Biosocial Rehabilitation and Building Futures During the Global Pandemic

CATHERINE BORRA

For healthcare workers transitioning into new roles to help tackle the COVID-19 pandemic, there is not much time left to think. Some of us haven’t been on the wards for years, our specialties leading us to explore different corners of health not even remotely related to infectious disease. Yet recent events have led us to bend out of our areas of practice and face head on this unknown entity. Working in healthcare is a tough job on the best of days – but what I mourn here is not just the loss of security, which is a common experience, but the fact that once the situation worsens, there will be not much time to reflect. The experience of this pandemic is going to be radically stratified in our society, posing particular problems for different groups depending on vulnerability, beliefs, socioeconomic security, occupation, grief. The ‘slowing down’ experienced by some is going to be experienced as an acceleration by us.

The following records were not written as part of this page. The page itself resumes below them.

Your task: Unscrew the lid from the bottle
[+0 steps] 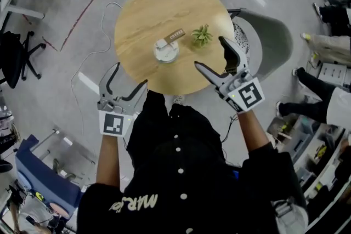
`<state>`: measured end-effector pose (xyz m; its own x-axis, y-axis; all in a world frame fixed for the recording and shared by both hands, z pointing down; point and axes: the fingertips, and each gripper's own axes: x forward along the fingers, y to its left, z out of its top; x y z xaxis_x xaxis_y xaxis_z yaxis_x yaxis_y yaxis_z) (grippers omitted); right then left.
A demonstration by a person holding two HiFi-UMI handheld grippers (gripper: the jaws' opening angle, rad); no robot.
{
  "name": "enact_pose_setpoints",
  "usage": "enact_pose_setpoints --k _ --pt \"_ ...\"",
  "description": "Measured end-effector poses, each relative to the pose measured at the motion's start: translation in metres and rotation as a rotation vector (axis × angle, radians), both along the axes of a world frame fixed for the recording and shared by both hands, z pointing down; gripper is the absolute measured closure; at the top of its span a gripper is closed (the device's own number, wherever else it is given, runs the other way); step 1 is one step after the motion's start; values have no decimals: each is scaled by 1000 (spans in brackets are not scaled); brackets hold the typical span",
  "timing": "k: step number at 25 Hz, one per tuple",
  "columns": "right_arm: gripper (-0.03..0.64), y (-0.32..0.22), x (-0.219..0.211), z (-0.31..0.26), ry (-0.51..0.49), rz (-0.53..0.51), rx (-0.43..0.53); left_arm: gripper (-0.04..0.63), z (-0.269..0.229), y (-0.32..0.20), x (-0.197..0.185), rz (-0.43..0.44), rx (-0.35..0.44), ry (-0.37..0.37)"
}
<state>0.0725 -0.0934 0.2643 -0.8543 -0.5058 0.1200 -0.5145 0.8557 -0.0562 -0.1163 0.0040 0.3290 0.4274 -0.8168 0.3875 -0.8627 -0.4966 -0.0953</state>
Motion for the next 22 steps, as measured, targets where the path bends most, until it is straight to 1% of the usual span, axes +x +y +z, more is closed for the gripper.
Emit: enact_pose_setpoints --k 2,5,9,14,17,22 --pt "208 1 -13 24 34 -35 -30 218 29 -9 12 52 -15 33" --pt "202 5 -28 63 124 -66 -102 216 68 -21 23 117 -31 49" --pt "199 9 -43 99 160 -99 -156 216 106 -33 37 190 -29 73" --pt "196 9 -57 129 201 -165 -157 215 145 -47 51 271 -21 93" --pt "190 8 -68 141 207 -200 -165 216 169 -55 57 309 -40 102" --pt "165 10 -80 157 238 -249 -177 213 199 -62 75 401 -59 59"
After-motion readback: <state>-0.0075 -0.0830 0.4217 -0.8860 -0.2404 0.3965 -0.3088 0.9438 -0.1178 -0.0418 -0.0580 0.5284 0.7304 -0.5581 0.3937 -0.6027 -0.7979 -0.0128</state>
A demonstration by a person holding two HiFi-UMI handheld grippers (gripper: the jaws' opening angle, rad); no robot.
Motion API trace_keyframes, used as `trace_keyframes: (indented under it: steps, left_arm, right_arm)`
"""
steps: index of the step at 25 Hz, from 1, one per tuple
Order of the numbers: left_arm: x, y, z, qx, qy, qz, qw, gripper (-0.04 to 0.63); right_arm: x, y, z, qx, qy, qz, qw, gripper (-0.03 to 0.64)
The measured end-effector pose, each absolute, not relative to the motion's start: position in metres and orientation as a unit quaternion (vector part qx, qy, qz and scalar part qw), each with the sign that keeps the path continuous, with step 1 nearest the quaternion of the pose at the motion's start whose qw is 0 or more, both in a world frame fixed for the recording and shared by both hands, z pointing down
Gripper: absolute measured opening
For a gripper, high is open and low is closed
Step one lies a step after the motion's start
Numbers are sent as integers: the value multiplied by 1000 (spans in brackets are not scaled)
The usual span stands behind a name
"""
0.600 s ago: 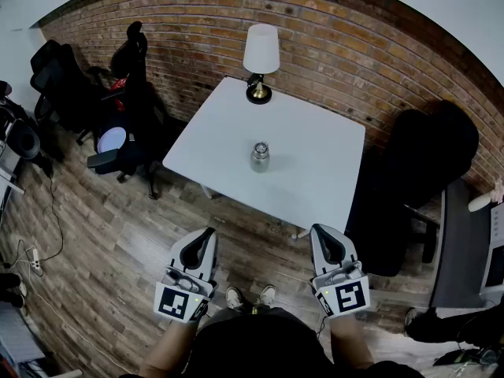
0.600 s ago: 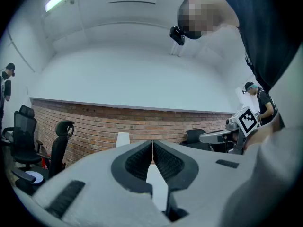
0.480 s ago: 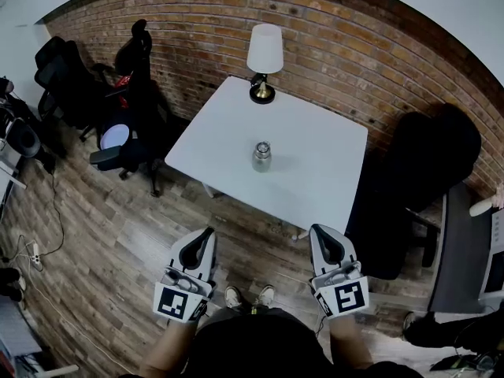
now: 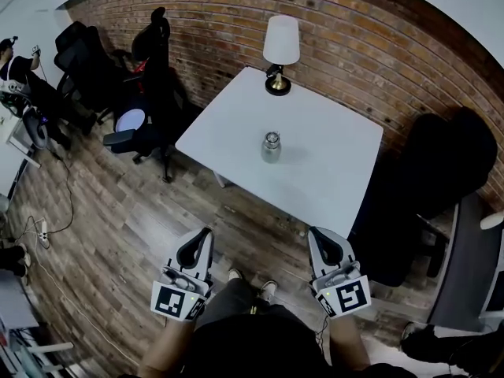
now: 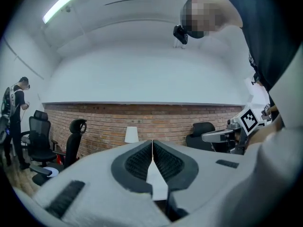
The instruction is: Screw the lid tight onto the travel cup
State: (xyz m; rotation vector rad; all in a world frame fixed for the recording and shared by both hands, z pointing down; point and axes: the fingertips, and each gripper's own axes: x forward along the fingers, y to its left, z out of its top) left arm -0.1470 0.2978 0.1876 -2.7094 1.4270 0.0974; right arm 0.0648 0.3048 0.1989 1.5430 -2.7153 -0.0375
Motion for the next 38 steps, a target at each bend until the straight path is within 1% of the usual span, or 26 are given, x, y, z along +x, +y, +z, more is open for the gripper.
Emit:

As a physiotherapist, I wonder if I can spend my last few moments of sanity to reflect about rehabilitation. In normal times, I work in pain management, and as a clinical researcher. Part of my job is thinking about how to enable people to come to terms with the past – be it after an accident when a bone needs fixing, or after a set of unlucky life circumstances have rewired a person’s nervous system, leaving them with a sensitised nervous system. In all cases, there is a particular narrative, more or less straight forward, that tells us how we got to where we are. The stories vary, and the leading factors are not necessarily biological: an accident is the turning point in a plot, its lead up perhaps being the pressure of being late for work combined with the increased risk of cycling at rush hour in a city with submaximal infrastructure, or the cumulative strain of a bad relationship and the stress of socially imposed roles. Health is a biosocial, narrative phenomenon.

Even when dealing with pain and bones, the world seeps in – culture, the social environment, the political milieu, gender, beliefs. In a similar way, this pandemic is the result of a particular culture, and the long term effects of particular behaviours and relationships (Chuangcn.org 2020), like the capitalist practices of land use that are characteristic of our economic system. The viral pneumonia of COVID-19 is intimately related to commerce patterns and animal welfare. While it is important to learn how to contain symptoms on an individual scale, part of the rehabilitation is going to involve understanding the ecological narrative of this pandemic. Wellbeing is entangled with the environment, and in these terms rehabilitation –  as the practice of reshaping our relationships with our surroundings – needs to take into account the specificities of the context it is faced with.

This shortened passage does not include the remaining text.